Перед камином в большом салоне – салон весь в арабесках и херувимах, весь парадность и позолота, весь в этот час прогрет лучами осеннего солнца – было продемонстрировано ее состояние, о котором идет речь, а ситуация сложилась, ну – сказал Деншер, прямо в угоду изысканности лондонских сплетен, – весьма возвышенная. Его сплетня – ведь к этому как раз и свелось на Ланкастер-Гейт – оказалась не менее изысканной, поскольку ему удалось воспользоваться прозрачной серебристой завесой, хотя, с другой стороны, эта завеса, так им применяемая, никогда не бывала слишком сильно отдернута. Впрочем, он и сам, кстати сказать, порой воспринимал эту сцену словно с книжной страницы. Он видел молодого человека где-то вдали, в непостижимых отношениях, видел его замолкшим, бездеятельным, даже задержавшим дыхание, лишь едва понимающим, лишь наполовину сознающим, что надвигается нечто огромное, и пытающимся держаться изо всех сил, чтобы не утратить этих отношений. Молодой человек, увиденный им в такие моменты, был слишком далек и слишком ему чужд, чтобы возможно было правильно определить, кто он такой; и все же позже, извне становилось очевидно, что это его лицо – лицо, которое Деншер всегда знал. И тогда, одновременно, ему становилось ясно, что́ именно сознавал тот молодой человек, и после этого день за днем ему приходилось осознавать, как мало из этого он утратил. Сейчас, здесь, с миссис Лоудер, он все собрал, он осознал все – все, что передавалось между ними от одного к другому в молчаливые промежутки, когда, оставив предмет пристального внимания обоих, они обменивались взглядами, исполненными глубокого понимания. Оно было лишь настолько глубоко, насколько позволяло их теперешнее общение, но достаточно глубоким, когда его собеседница улавливала суть. А суть заключалась в том, что с Деншером произошло что-то слишком прекрасное и слишком для него священное, чтобы это описать.
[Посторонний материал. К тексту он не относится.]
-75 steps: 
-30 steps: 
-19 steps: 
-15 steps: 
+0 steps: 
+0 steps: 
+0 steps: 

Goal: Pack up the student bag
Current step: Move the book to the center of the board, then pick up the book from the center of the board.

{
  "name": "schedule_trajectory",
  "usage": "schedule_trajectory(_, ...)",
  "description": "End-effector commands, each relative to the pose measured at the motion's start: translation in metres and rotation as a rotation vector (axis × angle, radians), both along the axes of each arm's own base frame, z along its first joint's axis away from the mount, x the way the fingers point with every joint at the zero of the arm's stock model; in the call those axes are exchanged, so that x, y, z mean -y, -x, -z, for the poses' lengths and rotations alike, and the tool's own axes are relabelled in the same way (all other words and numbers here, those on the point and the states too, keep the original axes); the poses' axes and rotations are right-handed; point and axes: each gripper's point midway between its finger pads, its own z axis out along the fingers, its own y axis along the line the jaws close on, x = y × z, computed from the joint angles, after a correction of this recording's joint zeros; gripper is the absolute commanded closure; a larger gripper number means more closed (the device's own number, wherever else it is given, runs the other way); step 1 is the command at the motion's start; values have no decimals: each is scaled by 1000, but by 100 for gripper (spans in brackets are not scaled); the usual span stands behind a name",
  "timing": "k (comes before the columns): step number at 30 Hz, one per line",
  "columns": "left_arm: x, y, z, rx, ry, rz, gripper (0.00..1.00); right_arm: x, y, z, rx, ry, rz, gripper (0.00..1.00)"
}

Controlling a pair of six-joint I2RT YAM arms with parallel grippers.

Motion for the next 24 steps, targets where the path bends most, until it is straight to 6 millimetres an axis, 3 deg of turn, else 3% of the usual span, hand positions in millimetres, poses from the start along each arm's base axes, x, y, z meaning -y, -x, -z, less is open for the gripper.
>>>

С вновь обретенным пониманием он знал, что был прощен, приобщен, даже благословлен; однако он не мог облечь это в слова. Это потребовало бы объяснения – фатального для веры в него миссис Лоудер – о характере вреда, причиненного Милли. Так что, если говорить о сцене из спектакля, они всего лишь стояли у входа. У них создалось ощущение собственного присутствия внутри – они почувствовали напряженную тишину и неподвижность, общение их стало более глубоким; и тут оба они повернулись и пошли прочь.